---------- Provided records

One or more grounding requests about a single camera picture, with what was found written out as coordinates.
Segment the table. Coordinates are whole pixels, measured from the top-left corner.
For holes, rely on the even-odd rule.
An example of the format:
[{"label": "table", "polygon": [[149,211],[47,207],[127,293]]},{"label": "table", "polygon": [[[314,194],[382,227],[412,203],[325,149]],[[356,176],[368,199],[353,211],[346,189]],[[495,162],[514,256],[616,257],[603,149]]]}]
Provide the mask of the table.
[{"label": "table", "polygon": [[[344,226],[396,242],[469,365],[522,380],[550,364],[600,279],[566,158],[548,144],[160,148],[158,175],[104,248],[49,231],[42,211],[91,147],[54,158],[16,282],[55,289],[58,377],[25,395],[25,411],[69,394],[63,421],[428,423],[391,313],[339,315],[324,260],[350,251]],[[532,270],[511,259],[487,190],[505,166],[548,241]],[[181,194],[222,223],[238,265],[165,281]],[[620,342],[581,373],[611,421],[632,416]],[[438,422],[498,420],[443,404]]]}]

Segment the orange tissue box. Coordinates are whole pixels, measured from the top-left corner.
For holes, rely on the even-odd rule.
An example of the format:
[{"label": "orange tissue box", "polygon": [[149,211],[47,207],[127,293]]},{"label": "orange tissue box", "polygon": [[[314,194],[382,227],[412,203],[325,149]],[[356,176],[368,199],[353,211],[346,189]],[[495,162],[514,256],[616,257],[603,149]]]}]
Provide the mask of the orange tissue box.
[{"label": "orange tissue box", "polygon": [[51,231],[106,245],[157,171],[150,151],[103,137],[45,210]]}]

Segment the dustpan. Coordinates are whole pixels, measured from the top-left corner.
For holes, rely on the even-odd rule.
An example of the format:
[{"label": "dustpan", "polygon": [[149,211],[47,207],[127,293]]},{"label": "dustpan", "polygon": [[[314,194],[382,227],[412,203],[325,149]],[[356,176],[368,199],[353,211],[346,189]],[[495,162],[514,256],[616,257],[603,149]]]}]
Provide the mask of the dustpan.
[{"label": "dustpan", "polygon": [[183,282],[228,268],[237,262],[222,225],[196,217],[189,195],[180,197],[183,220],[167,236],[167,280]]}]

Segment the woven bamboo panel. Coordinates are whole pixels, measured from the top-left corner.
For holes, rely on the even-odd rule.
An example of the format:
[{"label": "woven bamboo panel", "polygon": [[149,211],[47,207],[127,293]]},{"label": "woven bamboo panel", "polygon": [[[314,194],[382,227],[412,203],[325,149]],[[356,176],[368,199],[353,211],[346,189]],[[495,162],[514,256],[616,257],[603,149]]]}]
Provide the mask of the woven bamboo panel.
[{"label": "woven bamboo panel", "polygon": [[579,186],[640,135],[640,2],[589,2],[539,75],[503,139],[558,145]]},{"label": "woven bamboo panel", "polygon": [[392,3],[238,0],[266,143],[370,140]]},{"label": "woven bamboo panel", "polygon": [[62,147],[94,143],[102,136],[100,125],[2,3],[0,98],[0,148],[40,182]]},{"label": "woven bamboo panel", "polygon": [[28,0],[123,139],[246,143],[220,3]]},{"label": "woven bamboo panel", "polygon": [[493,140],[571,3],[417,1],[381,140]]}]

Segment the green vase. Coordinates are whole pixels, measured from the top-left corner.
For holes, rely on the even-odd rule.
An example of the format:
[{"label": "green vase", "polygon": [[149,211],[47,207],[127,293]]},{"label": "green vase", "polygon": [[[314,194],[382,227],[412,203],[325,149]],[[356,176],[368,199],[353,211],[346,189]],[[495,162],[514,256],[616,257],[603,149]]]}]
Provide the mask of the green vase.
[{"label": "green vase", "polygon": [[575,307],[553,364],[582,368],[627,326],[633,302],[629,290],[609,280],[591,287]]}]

--------------------

--- What you will do ---
The whole block of data above should be printed again verbatim.

--- Reply ---
One or more grounding requests about a single camera picture, with what was found written out as coordinates.
Segment the table. Coordinates are whole pixels, measured from the top-left corner.
For holes, rely on the even-odd rule.
An example of the format:
[{"label": "table", "polygon": [[149,211],[47,207],[127,293]]},{"label": "table", "polygon": [[[314,194],[382,227],[412,203],[325,149]],[[356,176],[368,199],[353,211],[346,189]],[[495,162],[514,256],[616,257],[603,149]]]}]
Provide the mask of the table.
[{"label": "table", "polygon": [[[344,226],[396,242],[469,365],[522,380],[550,364],[600,279],[566,158],[548,144],[160,148],[158,175],[104,248],[49,231],[42,211],[91,147],[54,158],[16,282],[55,289],[58,377],[25,395],[25,411],[69,394],[63,421],[428,423],[391,313],[339,315],[324,260],[350,251]],[[532,270],[511,259],[487,190],[505,166],[548,241]],[[181,194],[222,223],[238,265],[165,281]],[[620,342],[581,373],[611,421],[632,416]],[[438,422],[498,420],[443,404]]]}]

Segment the orange tissue box. Coordinates are whole pixels, measured from the top-left corner.
For holes, rely on the even-odd rule.
An example of the format:
[{"label": "orange tissue box", "polygon": [[149,211],[47,207],[127,293]]},{"label": "orange tissue box", "polygon": [[[314,194],[382,227],[412,203],[325,149]],[[356,176],[368,199],[353,211],[346,189]],[[495,162],[514,256],[616,257],[603,149]]]}]
Provide the mask of the orange tissue box.
[{"label": "orange tissue box", "polygon": [[51,231],[106,245],[157,171],[150,151],[103,137],[45,210]]}]

Segment the dustpan. Coordinates are whole pixels, measured from the top-left corner.
For holes, rely on the even-odd rule.
An example of the format:
[{"label": "dustpan", "polygon": [[149,211],[47,207],[127,293]]},{"label": "dustpan", "polygon": [[[314,194],[382,227],[412,203],[325,149]],[[356,176],[368,199],[353,211],[346,189]],[[495,162],[514,256],[616,257],[603,149]]]}]
Provide the mask of the dustpan.
[{"label": "dustpan", "polygon": [[183,282],[228,268],[237,262],[222,225],[196,217],[189,195],[180,197],[183,220],[167,236],[167,280]]}]

Segment the woven bamboo panel. Coordinates are whole pixels, measured from the top-left corner.
For holes, rely on the even-odd rule.
An example of the format:
[{"label": "woven bamboo panel", "polygon": [[149,211],[47,207],[127,293]]},{"label": "woven bamboo panel", "polygon": [[[314,194],[382,227],[412,203],[325,149]],[[356,176],[368,199],[353,211],[346,189]],[[495,162],[514,256],[616,257],[603,149]]]}]
Provide the mask of the woven bamboo panel.
[{"label": "woven bamboo panel", "polygon": [[579,186],[640,135],[640,2],[589,2],[539,75],[503,139],[558,145]]},{"label": "woven bamboo panel", "polygon": [[392,3],[238,0],[266,143],[370,140]]},{"label": "woven bamboo panel", "polygon": [[62,147],[94,143],[102,136],[100,125],[2,3],[0,98],[0,148],[40,182]]},{"label": "woven bamboo panel", "polygon": [[28,0],[123,139],[246,143],[220,3]]},{"label": "woven bamboo panel", "polygon": [[493,140],[571,3],[417,1],[381,140]]}]

Segment the green vase. Coordinates are whole pixels, measured from the top-left corner.
For holes, rely on the even-odd rule.
An example of the format:
[{"label": "green vase", "polygon": [[149,211],[47,207],[127,293]]},{"label": "green vase", "polygon": [[[314,194],[382,227],[412,203],[325,149]],[[356,176],[368,199],[353,211],[346,189]],[[495,162],[514,256],[616,257],[603,149]]]}]
Provide the mask of the green vase.
[{"label": "green vase", "polygon": [[575,307],[553,364],[582,368],[627,326],[633,302],[629,290],[609,280],[591,287]]}]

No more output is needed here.